Task requirements –
Provide again, from the entries below, every line from the one containing "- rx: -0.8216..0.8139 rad" through the one containing "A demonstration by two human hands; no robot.", exactly as written, and no other line.

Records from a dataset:
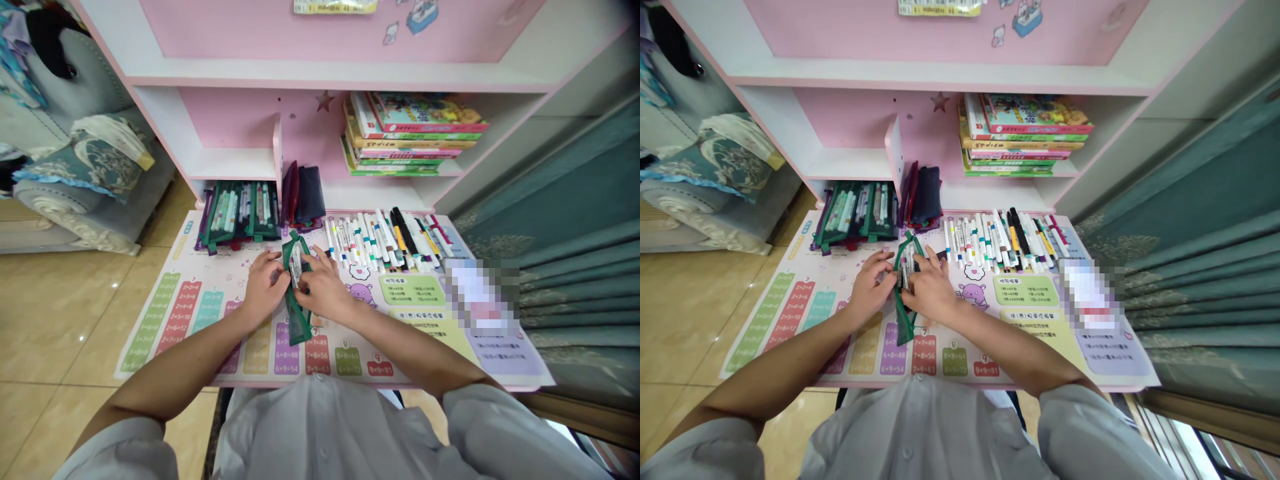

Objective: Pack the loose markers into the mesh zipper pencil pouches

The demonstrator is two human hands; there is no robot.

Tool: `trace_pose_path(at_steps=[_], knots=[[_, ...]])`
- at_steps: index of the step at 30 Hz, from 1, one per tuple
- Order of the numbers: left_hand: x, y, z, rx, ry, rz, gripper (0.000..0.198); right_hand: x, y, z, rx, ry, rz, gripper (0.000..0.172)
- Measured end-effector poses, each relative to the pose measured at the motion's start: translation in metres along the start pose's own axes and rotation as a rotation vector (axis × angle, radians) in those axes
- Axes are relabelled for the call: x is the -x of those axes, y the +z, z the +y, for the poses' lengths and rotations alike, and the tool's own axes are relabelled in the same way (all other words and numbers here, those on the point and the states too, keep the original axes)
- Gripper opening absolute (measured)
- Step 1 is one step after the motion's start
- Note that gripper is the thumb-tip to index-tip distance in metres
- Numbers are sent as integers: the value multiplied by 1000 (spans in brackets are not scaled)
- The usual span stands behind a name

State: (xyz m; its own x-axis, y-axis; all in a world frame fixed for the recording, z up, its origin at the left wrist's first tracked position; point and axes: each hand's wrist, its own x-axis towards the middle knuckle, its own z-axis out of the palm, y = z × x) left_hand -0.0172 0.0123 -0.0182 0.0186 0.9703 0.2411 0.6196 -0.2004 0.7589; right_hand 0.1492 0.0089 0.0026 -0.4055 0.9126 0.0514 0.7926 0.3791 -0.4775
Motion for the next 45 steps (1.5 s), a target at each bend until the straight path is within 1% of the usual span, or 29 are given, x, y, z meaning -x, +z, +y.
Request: trace_pose_path(at_steps=[5, 10, 13, 16, 18, 20, 21, 24, 26, 28, 33, 37, 40, 43, 45], knots=[[0, -1, 1, -6, 4, -9, 14, 0, -2, 1, -15, -27, 59, 15], [0, -2, 1, 0, -6, -17, 13, 0, -9, 2, 13, -54, 97, 10], [0, -2, 1, 2, -5, -16, 14, 0, -17, 6, 62, -90, 26, 10], [1, -1, 1, -2, -7, -10, 13, 1, -24, 9, 119, -126, -85, 23], [0, -1, 1, -5, -4, -4, 12, 2, -25, 12, 184, -144, -115, 33], [0, -1, 1, -5, 4, -1, 12, 2, -23, 14, 271, -177, -94, 38], [0, -1, 1, -5, 8, 1, 13, 1, -22, 16, 308, -195, -65, 37], [0, -1, 1, -5, 12, 1, 13, -1, -17, 20, 355, -233, 26, 27], [0, -1, 0, -10, 13, -3, 13, -2, -16, 21, 345, -257, 52, 21], [0, -1, -1, -17, 18, -13, 13, -2, -17, 21, 335, -302, 68, 20], [3, -6, 4, -74, 58, -72, 17, -1, -25, 18, 326, -442, 96, 22], [6, -17, 16, -202, 126, -104, 18, 1, -29, 16, 305, -493, 71, 24], [7, -25, 23, -290, 173, -209, 17, 1, -31, 13, 282, -525, 58, 26], [6, -29, 27, -345, 181, -320, 16, 2, -33, 11, 283, -554, 25, 25], [5, -29, 28, -369, 175, -369, 16, 1, -32, 11, 288, -566, 1, 26]])
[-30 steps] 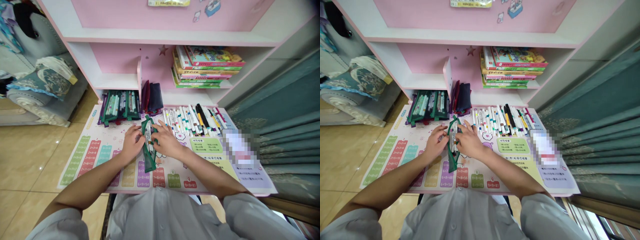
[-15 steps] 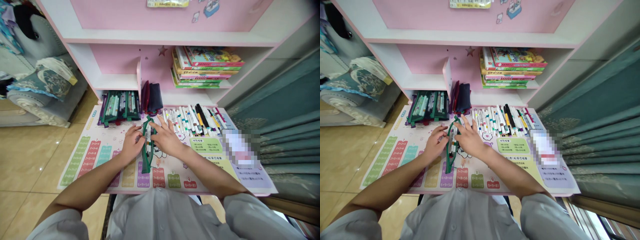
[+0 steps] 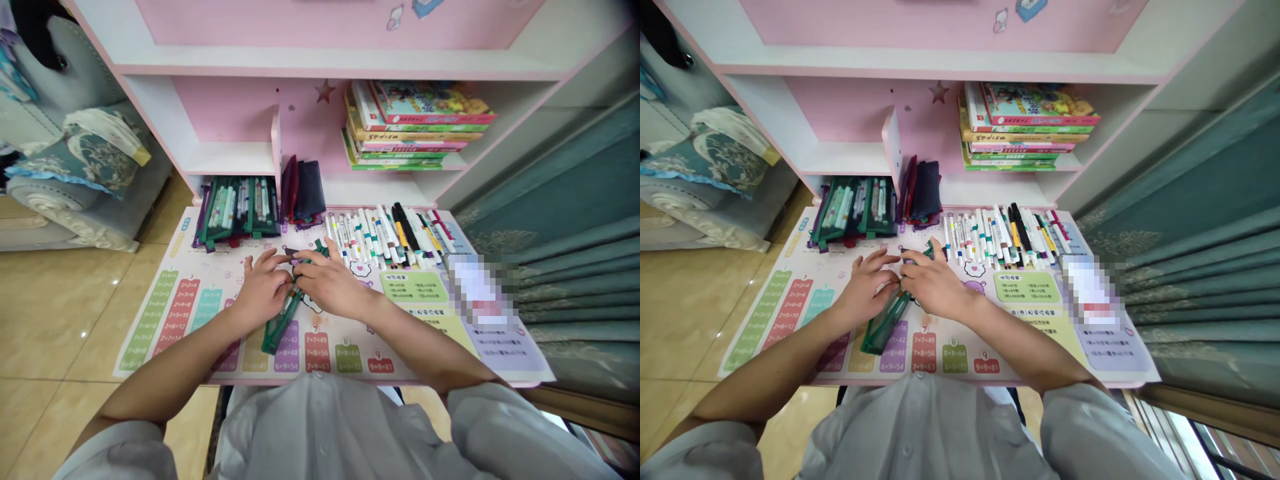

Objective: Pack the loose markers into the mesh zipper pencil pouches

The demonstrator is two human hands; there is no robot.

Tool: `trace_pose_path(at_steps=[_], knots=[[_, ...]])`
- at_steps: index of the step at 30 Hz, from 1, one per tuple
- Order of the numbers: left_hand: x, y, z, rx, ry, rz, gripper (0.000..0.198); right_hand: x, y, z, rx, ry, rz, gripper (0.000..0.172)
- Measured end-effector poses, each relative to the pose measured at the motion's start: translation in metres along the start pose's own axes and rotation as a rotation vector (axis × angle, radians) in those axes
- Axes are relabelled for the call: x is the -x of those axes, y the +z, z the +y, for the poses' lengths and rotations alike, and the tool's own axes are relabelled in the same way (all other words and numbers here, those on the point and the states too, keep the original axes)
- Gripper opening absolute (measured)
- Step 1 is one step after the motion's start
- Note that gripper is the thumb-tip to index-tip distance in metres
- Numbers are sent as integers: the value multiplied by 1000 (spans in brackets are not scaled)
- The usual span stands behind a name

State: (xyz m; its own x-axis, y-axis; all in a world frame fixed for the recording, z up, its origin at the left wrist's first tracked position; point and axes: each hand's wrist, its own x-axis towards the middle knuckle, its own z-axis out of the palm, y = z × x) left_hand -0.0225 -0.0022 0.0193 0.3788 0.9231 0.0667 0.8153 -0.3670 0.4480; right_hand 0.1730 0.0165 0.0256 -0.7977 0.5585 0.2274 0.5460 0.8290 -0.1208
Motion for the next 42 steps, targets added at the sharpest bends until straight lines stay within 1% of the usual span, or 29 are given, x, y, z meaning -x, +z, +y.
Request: trace_pose_path(at_steps=[3, 5, 9, 11, 12, 15, 16, 18, 20, 25, 27, 30, 36, 39, 42], knots=[[-2, -1, 1, -10, -28, -42, 14, 0, 4, 0, 6, -1, -11, 27], [-3, -4, 1, 7, -67, -44, 15, 1, 7, 2, 19, 20, -2, 27], [-6, -16, -9, 74, -142, 40, 24, 3, 8, 8, 43, 113, 39, 26], [-7, -23, -17, 75, -136, 73, 26, 3, 6, 13, 27, 156, 64, 27], [-8, -26, -21, 61, -125, 69, 29, 3, 5, 15, 8, 177, 72, 27], [-11, -31, -34, -24, -124, 10, 41, 3, 0, 21, -63, 250, 75, 27], [-12, -31, -38, -53, -139, -8, 41, 3, -1, 23, -83, 269, 71, 27], [-14, -29, -42, -93, -165, -42, 35, 3, -3, 24, -103, 292, 63, 27], [-15, -25, -43, -114, -174, -87, 30, 3, -3, 23, -93, 290, 60, 27], [-14, -16, -36, -168, -148, -306, 31, 4, -3, 19, -19, 261, 50, 28], [-13, -14, -35, -171, -120, -335, 25, 4, -3, 17, -7, 251, 50, 28], [-12, -14, -39, -150, -116, -269, 15, 4, -3, 15, -12, 244, 53, 29], [-15, -18, -48, -84, -182, -42, 16, 4, -2, 10, -48, 247, 45, 28], [-16, -21, -47, -63, -170, 19, 19, 4, -1, 11, -86, 267, 36, 23], [-16, -21, -44, -60, -146, 52, 21, 2, 0, 13, -115, 296, 36, 17]])
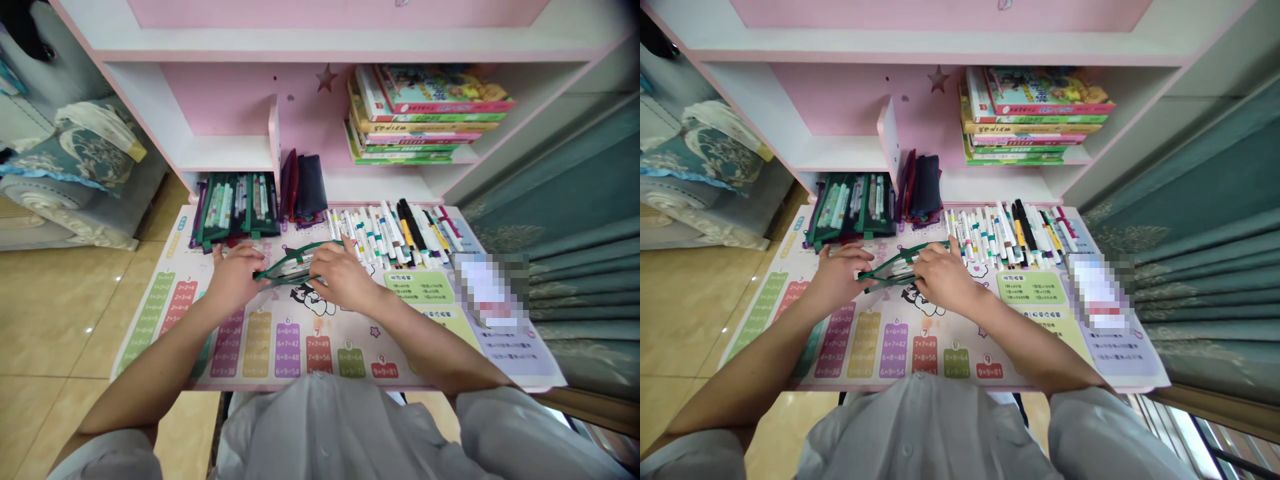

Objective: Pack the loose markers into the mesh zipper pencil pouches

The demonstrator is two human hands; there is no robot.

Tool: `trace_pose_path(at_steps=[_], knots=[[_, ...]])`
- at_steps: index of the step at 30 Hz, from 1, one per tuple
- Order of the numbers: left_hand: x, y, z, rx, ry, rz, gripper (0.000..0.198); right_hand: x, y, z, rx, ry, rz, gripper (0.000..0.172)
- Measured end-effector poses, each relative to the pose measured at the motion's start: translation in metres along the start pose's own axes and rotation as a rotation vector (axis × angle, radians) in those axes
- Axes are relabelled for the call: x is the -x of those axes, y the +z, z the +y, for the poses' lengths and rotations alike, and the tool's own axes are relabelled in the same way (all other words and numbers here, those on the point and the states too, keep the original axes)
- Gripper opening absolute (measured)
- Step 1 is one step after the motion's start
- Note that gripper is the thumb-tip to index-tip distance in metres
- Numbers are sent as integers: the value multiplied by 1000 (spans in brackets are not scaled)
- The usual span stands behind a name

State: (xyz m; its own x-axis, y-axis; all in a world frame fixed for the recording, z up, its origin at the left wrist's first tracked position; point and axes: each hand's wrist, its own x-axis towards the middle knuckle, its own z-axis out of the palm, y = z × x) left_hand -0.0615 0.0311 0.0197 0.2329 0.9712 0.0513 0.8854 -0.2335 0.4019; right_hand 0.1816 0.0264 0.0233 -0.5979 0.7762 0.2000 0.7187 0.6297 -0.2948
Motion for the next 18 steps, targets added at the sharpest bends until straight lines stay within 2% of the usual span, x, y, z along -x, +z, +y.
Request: trace_pose_path(at_steps=[4, 9, 12, 18], knots=[[5, 2, 0, 32, -40, 33, 21, -6, 4, -5, -53, -12, 41, 10], [16, 8, -4, 107, -58, 93, 16, -19, 18, -30, -96, -105, 121, 31], [21, 8, -4, 117, -36, 85, 9, -28, 26, -49, -85, -105, 132, 39], [23, 1, -6, 95, -23, 26, 10, -36, 31, -63, -157, -14, 72, 27]])
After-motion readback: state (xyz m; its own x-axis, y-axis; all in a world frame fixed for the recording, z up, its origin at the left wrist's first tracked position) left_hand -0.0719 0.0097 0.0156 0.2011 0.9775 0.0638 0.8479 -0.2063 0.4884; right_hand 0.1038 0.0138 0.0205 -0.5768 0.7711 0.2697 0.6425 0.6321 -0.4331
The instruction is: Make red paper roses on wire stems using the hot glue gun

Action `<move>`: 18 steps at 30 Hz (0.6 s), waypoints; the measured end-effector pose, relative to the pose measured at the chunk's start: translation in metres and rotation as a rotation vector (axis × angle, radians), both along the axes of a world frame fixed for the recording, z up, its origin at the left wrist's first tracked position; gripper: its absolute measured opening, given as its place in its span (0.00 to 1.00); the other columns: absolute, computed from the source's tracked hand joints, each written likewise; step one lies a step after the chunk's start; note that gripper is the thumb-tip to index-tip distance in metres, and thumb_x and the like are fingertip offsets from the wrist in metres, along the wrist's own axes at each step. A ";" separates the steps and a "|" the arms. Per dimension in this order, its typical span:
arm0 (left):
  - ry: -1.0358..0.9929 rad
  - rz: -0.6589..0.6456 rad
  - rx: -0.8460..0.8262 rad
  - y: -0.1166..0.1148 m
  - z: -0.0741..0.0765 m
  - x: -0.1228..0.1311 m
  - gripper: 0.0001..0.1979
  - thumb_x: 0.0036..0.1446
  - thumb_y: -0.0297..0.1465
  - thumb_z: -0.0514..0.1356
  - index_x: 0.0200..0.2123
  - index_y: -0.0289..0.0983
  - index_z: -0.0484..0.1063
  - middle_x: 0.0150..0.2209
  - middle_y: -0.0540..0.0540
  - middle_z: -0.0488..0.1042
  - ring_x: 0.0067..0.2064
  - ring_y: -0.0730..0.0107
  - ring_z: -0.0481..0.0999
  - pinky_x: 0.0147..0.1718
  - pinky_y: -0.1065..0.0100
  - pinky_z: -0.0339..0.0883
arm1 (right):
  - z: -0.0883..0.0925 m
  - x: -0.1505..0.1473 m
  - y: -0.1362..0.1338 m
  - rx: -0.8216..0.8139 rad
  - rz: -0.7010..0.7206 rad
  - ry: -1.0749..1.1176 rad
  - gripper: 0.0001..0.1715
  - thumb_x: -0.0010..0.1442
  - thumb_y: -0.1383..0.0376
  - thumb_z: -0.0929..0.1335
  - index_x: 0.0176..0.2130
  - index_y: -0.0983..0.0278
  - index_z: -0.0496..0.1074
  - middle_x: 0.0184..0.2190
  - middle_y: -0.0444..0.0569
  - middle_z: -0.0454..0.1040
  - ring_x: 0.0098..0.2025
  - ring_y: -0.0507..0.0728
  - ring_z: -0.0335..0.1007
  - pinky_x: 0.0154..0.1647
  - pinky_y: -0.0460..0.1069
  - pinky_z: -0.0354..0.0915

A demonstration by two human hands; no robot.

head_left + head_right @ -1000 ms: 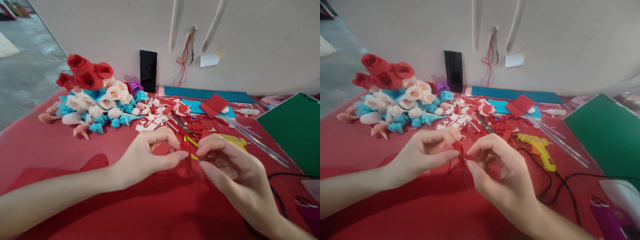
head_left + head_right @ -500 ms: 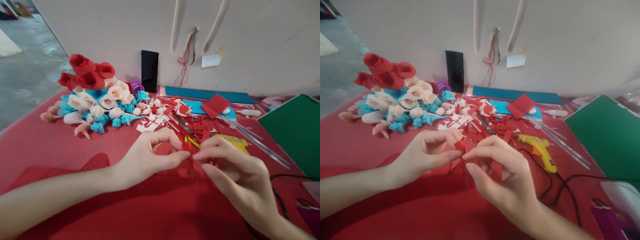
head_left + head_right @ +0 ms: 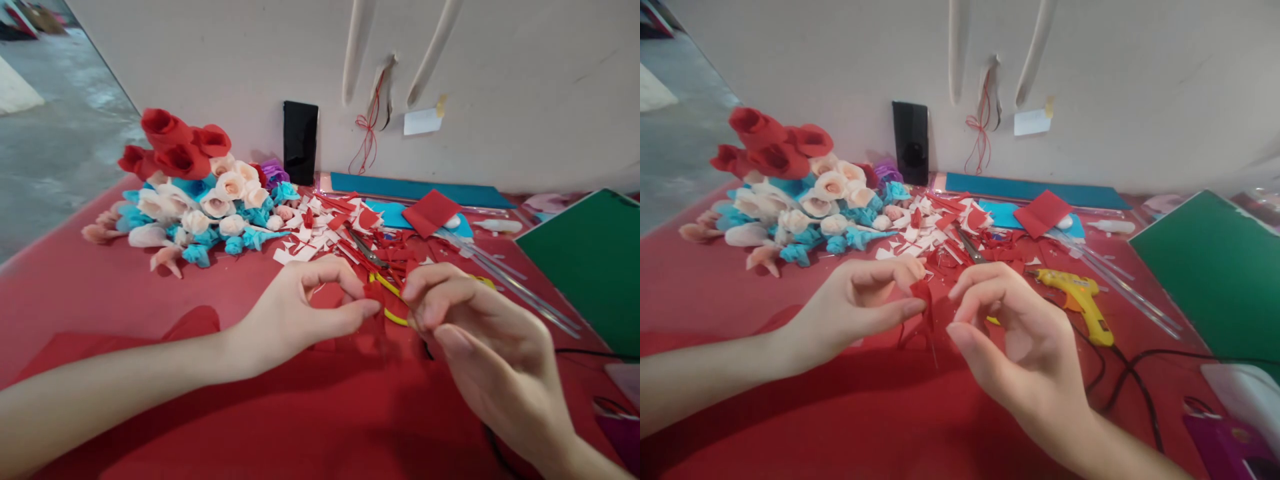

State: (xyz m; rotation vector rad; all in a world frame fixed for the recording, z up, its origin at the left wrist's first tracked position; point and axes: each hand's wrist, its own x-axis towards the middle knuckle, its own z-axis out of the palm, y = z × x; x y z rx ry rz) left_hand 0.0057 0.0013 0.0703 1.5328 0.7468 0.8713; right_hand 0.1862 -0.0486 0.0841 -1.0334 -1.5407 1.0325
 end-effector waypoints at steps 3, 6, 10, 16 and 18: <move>-0.007 0.001 -0.006 0.000 0.000 0.001 0.09 0.52 0.29 0.60 0.23 0.36 0.63 0.24 0.53 0.64 0.30 0.76 0.63 0.34 0.71 0.57 | -0.002 -0.001 0.001 -0.126 0.070 0.146 0.05 0.59 0.62 0.65 0.32 0.60 0.66 0.36 0.44 0.66 0.30 0.48 0.60 0.27 0.43 0.60; 0.004 0.001 -0.013 0.000 0.000 0.000 0.09 0.52 0.29 0.60 0.23 0.35 0.64 0.24 0.52 0.65 0.29 0.76 0.63 0.33 0.71 0.57 | 0.000 -0.002 0.003 -0.227 0.088 0.207 0.03 0.58 0.63 0.66 0.33 0.59 0.67 0.32 0.43 0.69 0.30 0.48 0.61 0.28 0.43 0.60; 0.007 -0.004 -0.024 0.000 0.000 -0.001 0.09 0.52 0.30 0.59 0.23 0.35 0.64 0.25 0.52 0.66 0.30 0.75 0.63 0.34 0.71 0.58 | 0.002 -0.002 0.005 -0.298 0.074 0.210 0.04 0.58 0.62 0.66 0.34 0.59 0.69 0.29 0.43 0.71 0.28 0.48 0.62 0.28 0.43 0.61; 0.017 0.001 -0.012 0.001 -0.001 -0.001 0.09 0.52 0.30 0.59 0.23 0.35 0.64 0.24 0.53 0.65 0.29 0.76 0.63 0.33 0.72 0.58 | -0.004 0.000 0.005 -0.292 0.067 0.182 0.08 0.60 0.63 0.65 0.31 0.60 0.72 0.25 0.42 0.71 0.25 0.47 0.60 0.26 0.41 0.59; 0.021 0.004 -0.013 0.001 0.000 0.000 0.09 0.52 0.30 0.60 0.23 0.35 0.64 0.25 0.53 0.65 0.30 0.76 0.63 0.33 0.72 0.58 | -0.004 0.000 0.005 -0.293 0.074 0.172 0.08 0.60 0.63 0.65 0.31 0.60 0.72 0.24 0.42 0.71 0.25 0.47 0.60 0.26 0.40 0.59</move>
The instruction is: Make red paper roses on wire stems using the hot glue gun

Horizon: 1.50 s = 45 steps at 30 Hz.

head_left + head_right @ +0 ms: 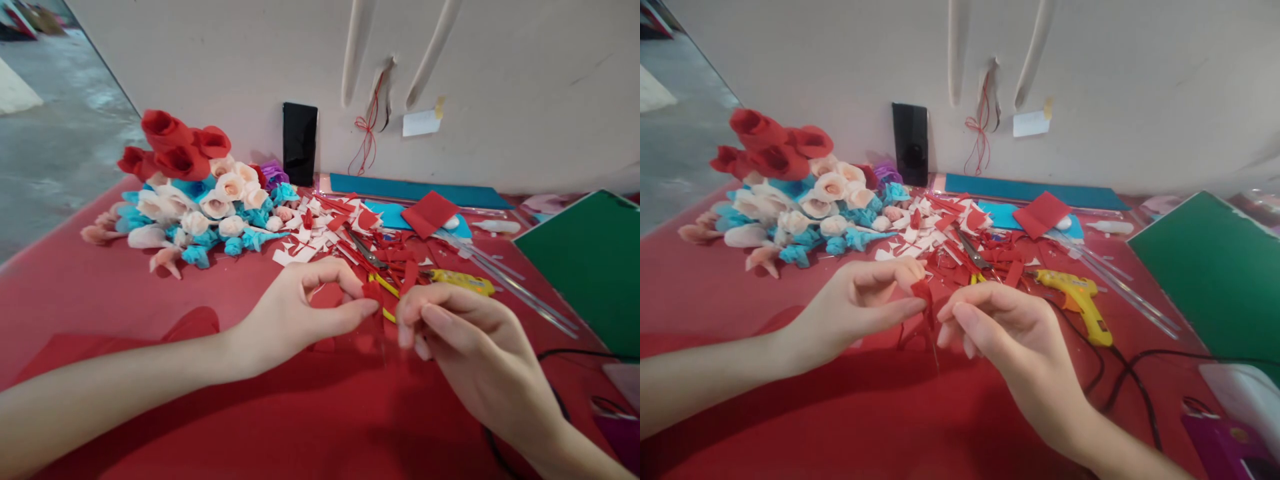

Exercise response –
  - rx: -0.8216..0.8139 rad
  - rz: -0.7010..0.7206 rad
  - ry: -1.0749..1.1176 rad
  - gripper: 0.0001..0.1715
  - thumb_x: -0.0010..0.1442
  - thumb_y: -0.1383..0.0376
  - thumb_z: -0.0929..0.1335
  - index_x: 0.0176..0.2130
  - index_y: -0.0983..0.0278
  - index_z: -0.0496..0.1074
  - middle_x: 0.0184..0.2190
  - middle_y: -0.0444..0.0569
  - middle_z: -0.0454..0.1040
  - ring_x: 0.0098..0.2025
  - ring_y: -0.0507..0.0728
  - ring_z: -0.0335..0.1007
  - pinky_x: 0.0154..0.1647
  - pinky_y: -0.0460..0.1069
  - pinky_z: -0.0354..0.0915

A demonstration by two human hands; no robot.

There is nothing else to this exercise.